Only the lines that include "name" should be copied from the data below.

————

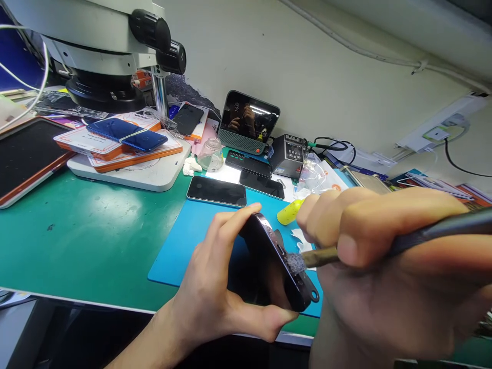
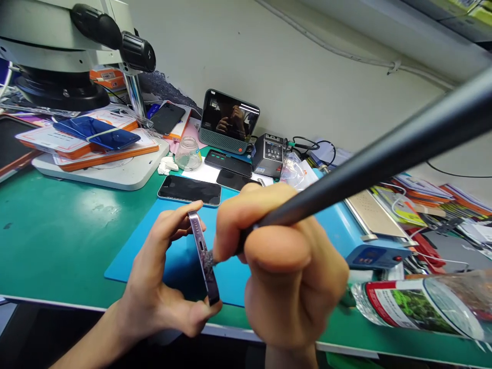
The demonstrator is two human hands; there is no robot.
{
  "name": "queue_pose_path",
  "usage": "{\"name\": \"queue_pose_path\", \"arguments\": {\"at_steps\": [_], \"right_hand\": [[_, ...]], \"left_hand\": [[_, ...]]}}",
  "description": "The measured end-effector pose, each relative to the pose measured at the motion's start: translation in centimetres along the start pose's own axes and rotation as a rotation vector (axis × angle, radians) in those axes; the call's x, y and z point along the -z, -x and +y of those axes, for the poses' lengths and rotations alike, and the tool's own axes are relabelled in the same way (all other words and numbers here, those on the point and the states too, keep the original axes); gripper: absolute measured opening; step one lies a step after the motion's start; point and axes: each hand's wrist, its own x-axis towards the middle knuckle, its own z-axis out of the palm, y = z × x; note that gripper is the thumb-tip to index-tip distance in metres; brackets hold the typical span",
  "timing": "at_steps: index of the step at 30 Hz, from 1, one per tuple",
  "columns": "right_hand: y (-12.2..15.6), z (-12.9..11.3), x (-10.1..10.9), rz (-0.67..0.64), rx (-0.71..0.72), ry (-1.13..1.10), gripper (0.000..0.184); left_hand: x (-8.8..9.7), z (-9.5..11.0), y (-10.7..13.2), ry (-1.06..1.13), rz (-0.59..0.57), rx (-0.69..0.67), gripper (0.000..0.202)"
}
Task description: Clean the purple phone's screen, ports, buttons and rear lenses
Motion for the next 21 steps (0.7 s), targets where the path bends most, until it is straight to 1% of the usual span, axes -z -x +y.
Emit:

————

*Result*:
  "name": "queue_pose_path",
  "usage": "{\"name\": \"queue_pose_path\", \"arguments\": {\"at_steps\": [_], \"right_hand\": [[_, ...]], \"left_hand\": [[_, ...]]}}",

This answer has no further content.